## [Task to carry out]
Please state how many lines in the records contain the string "before", with no words besides the number.

▬▬▬▬▬▬▬▬▬▬

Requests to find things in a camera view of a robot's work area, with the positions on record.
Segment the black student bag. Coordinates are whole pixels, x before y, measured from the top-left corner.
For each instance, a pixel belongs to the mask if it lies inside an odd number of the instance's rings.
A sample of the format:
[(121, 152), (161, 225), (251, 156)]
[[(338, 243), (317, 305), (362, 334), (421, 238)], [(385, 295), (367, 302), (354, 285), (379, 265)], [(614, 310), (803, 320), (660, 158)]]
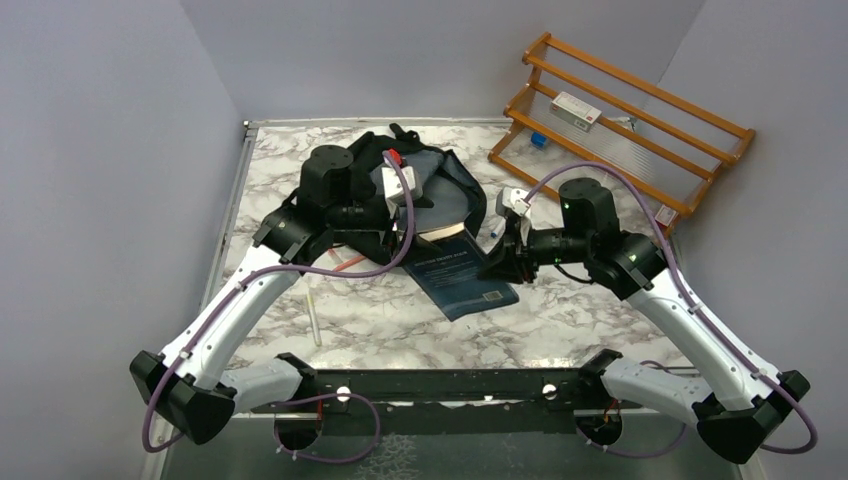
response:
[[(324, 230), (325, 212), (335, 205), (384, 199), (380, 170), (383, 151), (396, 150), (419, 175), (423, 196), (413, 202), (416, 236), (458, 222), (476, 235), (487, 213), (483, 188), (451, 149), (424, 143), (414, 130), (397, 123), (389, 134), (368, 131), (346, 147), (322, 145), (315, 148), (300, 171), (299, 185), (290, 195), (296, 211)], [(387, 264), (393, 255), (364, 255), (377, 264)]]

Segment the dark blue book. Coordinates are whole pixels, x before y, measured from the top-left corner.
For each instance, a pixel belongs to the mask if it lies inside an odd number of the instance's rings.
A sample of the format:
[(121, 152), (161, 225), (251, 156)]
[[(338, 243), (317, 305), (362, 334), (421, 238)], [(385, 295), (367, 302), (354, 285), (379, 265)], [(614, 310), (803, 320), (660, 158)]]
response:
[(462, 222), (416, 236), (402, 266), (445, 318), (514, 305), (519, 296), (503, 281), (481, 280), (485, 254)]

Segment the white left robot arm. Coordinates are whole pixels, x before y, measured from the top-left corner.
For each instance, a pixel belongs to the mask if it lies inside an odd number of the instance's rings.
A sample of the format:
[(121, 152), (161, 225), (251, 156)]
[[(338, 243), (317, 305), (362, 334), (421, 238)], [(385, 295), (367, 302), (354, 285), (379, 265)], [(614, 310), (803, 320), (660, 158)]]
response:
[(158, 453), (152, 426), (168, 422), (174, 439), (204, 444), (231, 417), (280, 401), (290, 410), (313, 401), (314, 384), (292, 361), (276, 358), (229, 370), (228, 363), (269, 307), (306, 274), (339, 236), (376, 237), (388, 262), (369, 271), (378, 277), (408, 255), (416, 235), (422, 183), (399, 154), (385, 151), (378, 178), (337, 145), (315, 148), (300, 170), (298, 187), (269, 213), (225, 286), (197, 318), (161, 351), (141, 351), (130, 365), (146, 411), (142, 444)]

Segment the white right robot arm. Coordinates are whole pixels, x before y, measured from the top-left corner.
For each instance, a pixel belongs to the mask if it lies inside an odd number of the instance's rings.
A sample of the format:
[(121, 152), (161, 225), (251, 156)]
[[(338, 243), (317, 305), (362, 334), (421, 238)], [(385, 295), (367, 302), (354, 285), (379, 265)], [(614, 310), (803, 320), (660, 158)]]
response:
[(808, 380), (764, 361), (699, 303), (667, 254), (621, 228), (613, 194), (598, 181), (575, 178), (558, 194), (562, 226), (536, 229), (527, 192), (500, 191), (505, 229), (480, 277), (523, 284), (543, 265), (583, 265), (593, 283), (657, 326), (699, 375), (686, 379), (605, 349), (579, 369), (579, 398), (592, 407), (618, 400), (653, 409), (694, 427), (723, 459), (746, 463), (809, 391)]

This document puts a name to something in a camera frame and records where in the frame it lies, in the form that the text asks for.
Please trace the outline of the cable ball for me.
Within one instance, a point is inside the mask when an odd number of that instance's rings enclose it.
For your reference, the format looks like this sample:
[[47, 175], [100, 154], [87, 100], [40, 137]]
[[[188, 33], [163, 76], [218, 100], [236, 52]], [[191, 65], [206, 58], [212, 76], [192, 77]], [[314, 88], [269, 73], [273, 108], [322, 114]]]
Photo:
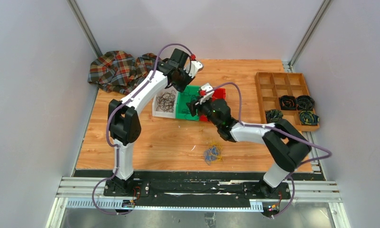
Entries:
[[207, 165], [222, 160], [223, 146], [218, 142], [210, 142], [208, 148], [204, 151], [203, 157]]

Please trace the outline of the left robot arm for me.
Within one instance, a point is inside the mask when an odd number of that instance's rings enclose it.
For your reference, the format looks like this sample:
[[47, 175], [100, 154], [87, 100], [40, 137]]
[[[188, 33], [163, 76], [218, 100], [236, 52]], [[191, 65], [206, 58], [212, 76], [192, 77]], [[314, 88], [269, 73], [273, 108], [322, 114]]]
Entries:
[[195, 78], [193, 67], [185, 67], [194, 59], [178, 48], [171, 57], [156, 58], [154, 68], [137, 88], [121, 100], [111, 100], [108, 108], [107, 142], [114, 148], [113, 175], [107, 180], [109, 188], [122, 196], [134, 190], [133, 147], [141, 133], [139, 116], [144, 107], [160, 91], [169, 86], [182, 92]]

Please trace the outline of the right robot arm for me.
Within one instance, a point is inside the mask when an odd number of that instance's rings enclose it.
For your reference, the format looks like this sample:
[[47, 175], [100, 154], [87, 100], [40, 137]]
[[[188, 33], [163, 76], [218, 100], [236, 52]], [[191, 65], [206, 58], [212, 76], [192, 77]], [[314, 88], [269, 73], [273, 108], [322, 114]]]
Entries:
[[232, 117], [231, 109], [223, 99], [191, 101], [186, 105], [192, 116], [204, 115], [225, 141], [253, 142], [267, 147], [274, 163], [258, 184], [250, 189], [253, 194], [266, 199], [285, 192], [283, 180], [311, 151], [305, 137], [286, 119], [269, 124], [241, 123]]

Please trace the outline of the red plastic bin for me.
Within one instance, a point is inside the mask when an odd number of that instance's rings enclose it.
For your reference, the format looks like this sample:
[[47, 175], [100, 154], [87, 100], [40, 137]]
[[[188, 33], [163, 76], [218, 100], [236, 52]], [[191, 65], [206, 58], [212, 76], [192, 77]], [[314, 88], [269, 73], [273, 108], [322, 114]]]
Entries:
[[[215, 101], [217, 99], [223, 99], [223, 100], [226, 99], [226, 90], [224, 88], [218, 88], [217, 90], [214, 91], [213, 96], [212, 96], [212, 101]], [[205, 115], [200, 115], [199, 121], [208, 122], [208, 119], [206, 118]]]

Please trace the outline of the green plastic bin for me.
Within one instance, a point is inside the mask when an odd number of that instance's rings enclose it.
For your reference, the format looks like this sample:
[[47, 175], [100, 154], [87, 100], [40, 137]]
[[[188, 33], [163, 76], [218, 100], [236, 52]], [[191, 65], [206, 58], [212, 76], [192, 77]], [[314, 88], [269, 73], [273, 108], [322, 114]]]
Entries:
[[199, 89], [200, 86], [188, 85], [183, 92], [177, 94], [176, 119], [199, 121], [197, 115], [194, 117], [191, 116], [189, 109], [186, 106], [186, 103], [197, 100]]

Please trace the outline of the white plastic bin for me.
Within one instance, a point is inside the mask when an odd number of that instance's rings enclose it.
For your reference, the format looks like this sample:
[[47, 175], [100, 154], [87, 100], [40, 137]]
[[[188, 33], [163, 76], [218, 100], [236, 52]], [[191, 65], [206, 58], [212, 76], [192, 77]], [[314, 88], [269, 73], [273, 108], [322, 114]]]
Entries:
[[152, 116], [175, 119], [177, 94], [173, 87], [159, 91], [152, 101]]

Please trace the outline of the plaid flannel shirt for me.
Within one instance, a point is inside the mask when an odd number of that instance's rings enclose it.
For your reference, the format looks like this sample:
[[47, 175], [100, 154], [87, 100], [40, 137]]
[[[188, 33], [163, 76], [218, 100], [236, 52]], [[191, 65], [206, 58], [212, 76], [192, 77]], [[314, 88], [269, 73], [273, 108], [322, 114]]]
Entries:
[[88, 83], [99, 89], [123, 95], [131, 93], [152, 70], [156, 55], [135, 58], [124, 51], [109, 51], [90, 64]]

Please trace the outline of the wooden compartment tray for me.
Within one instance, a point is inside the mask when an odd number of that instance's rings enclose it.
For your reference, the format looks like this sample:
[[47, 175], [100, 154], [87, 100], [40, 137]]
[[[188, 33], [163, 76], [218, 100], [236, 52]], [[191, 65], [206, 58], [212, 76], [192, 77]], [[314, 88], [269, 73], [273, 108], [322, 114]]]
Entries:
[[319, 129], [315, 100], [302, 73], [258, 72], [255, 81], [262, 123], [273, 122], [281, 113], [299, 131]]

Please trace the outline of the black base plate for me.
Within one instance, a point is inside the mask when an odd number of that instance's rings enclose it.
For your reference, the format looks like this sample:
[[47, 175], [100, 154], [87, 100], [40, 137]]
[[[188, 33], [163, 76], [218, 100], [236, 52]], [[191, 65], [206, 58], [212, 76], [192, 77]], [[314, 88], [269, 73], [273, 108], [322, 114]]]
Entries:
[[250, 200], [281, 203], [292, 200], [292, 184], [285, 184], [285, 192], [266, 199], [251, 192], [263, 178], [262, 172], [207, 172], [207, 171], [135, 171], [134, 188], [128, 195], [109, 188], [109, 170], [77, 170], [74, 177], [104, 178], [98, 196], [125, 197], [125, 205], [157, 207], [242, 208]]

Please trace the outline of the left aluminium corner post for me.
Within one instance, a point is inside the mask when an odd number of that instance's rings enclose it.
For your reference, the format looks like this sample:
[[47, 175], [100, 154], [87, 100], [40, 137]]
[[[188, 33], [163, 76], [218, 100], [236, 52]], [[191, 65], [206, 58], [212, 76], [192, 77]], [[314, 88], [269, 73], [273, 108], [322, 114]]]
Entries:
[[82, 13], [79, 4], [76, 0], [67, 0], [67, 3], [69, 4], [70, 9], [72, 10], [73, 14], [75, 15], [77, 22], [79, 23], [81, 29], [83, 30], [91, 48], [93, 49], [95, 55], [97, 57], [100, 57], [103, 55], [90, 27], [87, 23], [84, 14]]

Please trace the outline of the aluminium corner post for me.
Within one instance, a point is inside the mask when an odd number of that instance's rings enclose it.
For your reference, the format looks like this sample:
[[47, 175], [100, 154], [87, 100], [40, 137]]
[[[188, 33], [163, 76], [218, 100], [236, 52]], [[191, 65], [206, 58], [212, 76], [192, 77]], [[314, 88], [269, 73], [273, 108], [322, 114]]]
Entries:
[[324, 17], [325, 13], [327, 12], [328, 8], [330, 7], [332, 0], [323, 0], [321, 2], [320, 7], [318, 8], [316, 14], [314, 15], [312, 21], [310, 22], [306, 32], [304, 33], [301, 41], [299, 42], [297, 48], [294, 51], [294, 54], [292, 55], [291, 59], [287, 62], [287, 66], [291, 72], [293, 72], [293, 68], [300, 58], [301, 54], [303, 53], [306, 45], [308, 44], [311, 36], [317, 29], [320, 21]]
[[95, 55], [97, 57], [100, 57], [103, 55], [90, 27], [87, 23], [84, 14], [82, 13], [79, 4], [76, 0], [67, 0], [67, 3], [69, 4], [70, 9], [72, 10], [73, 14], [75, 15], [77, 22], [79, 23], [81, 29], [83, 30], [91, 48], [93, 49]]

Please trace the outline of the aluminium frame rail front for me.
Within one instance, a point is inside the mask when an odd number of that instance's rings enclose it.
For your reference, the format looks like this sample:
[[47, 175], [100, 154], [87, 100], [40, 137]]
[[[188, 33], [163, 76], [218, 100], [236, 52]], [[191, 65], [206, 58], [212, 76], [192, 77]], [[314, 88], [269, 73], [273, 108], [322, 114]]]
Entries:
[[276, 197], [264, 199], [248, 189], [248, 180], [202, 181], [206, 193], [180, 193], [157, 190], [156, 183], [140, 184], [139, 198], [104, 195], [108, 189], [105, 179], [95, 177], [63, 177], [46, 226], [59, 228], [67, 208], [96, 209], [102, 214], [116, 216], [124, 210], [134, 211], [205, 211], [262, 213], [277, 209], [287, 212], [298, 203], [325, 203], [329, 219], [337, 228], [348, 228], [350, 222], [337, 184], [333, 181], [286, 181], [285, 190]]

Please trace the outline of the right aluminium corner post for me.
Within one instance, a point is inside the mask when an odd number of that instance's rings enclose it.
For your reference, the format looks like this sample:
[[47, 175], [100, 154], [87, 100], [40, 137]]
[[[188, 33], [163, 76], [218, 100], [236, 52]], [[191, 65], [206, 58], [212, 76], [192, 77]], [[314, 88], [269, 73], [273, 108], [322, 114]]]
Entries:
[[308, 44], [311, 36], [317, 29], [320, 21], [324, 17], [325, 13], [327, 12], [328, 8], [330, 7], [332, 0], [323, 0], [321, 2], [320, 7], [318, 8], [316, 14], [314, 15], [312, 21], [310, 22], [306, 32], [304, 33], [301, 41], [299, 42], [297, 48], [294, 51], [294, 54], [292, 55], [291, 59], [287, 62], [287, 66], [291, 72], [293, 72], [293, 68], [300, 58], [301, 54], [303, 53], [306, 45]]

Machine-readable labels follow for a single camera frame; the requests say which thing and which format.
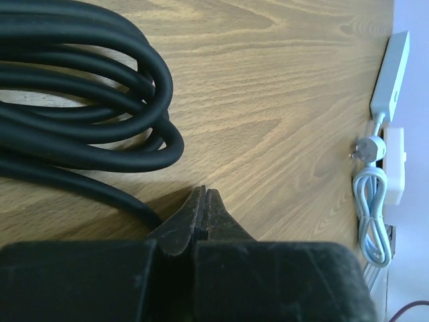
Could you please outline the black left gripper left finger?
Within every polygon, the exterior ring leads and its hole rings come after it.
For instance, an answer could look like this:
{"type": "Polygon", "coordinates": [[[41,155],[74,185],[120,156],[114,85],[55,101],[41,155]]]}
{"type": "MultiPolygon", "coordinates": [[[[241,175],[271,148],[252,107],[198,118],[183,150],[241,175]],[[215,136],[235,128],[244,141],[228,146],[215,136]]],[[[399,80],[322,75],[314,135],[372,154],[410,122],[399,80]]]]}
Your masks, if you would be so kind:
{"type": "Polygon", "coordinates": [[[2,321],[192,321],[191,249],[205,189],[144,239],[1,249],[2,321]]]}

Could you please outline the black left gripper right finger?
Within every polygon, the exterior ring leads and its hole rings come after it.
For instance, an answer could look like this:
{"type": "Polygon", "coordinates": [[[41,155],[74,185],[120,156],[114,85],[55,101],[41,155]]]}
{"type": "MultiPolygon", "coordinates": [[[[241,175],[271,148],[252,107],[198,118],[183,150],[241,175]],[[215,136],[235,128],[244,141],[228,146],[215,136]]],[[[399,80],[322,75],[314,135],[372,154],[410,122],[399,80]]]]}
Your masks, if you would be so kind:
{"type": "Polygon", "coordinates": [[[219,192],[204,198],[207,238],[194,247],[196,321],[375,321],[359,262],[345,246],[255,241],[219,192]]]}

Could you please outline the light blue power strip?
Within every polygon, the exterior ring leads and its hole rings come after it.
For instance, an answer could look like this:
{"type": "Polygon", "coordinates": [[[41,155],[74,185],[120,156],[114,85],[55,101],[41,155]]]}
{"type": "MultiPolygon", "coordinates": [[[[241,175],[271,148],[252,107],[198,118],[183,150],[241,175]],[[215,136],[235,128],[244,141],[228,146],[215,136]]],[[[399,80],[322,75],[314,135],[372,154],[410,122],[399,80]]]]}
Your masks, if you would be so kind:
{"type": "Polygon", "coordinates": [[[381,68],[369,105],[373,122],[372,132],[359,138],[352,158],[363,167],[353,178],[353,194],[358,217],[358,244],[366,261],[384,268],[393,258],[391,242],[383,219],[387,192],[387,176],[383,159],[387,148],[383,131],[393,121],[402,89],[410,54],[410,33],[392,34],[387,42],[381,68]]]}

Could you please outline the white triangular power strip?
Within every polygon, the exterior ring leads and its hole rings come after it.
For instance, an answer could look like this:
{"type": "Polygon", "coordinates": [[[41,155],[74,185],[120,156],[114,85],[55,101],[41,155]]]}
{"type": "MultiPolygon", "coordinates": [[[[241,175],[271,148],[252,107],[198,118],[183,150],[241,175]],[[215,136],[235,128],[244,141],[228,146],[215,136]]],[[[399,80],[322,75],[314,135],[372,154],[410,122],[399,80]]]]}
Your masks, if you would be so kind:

▬▬▬▬▬▬▬▬▬▬

## [Exercise answer]
4